When A is present on black-based horses, agouti promoter restricts the expression of black pigment even further, turning bay horses into "wild bay." It is dominant and will show even if only one copy is present. Two copies does not result in further black pigment restriction. Wild bay is still called “bay” by color name on your horse’s page.

agoutiPromoter.jpg

Dilution Genes

dilutionGenes.jpg

Cream

creamGeneTestResult.jpg

Alleles: cream, pearl, (plus two non-creatable)

Cream (Cr) and pearl (Prl) both dilute red pigment significantly and black pigment slightly. One Cr has some effect and two Cr's have more effect. This is known as incomplete dominance, which is a third level of dominance that causes two copies of the allele to have even more effect than one. Unlike purely dominant or recessive alleles, this makes all three possible genotypes — both homozygous states and the heterozygous state — have different phenotypes. The effect is so dramatic with the cream gene that these three states also each have their own color names.

As you can see, cream can be quite overwhelming when homozygous, so much so that it can be almost impossible to tell the difference between chestnut, bay, and black horses when they also carry two copies of cream. They look almost white, but actually it is just red and black pigments that are extremely diluted. (Actual white horses are covered in the White Markings section. link*) The next allele of the cream gene, pearl, is much more subtle and almost unnoticeable in the heterozygous state, but in the homozygous state, it creates a rich and metallic diluted effect.

Cream and pearl can also create different effects when mixed.
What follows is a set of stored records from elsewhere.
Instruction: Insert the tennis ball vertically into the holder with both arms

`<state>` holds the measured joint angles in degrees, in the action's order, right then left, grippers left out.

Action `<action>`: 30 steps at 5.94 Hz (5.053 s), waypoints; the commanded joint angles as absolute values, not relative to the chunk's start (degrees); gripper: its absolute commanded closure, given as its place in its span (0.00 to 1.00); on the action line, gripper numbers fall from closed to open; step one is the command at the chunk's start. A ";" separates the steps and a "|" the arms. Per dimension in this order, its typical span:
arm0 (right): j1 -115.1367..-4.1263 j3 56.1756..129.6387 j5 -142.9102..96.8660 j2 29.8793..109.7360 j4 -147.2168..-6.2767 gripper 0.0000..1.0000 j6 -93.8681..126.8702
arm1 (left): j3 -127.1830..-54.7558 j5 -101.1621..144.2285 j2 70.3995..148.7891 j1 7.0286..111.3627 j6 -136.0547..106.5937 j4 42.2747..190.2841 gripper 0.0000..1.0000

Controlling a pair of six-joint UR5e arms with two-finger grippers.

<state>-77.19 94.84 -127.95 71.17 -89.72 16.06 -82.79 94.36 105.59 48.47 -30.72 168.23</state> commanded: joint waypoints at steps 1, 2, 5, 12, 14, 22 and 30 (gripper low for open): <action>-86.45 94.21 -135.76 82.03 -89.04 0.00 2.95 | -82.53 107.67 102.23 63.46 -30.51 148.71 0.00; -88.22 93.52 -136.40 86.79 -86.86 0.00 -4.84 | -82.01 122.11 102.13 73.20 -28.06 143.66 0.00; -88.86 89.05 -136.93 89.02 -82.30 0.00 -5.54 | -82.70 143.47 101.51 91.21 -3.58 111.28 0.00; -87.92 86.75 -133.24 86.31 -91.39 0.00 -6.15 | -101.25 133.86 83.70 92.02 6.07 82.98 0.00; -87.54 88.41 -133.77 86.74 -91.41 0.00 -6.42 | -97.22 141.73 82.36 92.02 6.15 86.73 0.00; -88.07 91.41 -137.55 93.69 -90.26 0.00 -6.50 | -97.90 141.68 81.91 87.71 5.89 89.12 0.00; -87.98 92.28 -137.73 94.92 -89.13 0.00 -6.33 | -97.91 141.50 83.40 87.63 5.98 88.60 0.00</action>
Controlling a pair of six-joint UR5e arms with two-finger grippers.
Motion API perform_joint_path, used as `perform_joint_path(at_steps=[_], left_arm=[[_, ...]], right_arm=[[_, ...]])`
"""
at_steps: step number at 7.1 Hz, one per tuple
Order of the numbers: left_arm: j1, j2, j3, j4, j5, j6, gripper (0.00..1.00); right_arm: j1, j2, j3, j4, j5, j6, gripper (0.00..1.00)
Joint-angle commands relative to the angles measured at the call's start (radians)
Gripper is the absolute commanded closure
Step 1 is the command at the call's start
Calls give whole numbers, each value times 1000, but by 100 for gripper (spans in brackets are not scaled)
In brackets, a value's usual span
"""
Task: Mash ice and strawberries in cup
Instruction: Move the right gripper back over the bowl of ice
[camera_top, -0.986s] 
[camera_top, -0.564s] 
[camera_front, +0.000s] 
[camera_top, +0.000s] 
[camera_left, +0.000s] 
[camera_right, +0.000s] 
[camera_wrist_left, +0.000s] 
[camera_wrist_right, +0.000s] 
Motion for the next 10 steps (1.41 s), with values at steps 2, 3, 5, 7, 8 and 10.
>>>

Horses that are heterozygous for both cream and pearl will have slightly darker coats than the homozygous cream horses but slightly lighter than the homozygous pearl horses with also a slight metallic effect.

CreamPearlTogether.jpg

Dun

dunGeneTestResult.jpg

Alleles: dun, non-dun 1, non-dun 2, (plus one non-createable)

Dun (D) is the most dominant allele of the dun gene and dilutes the pigment of the base coat on the body, leaving the legs, mane, and tail, and often primitive leg and dorsal stripes darker (the dark areas are actually the original color). All horses with a D allele will show as dun, regardless of the base coat. Chestnuts will become red duns, bays become bay duns, and black duns have a special name — grullo. Dun is a fully dominant allele, so two D’s have no more effect than one.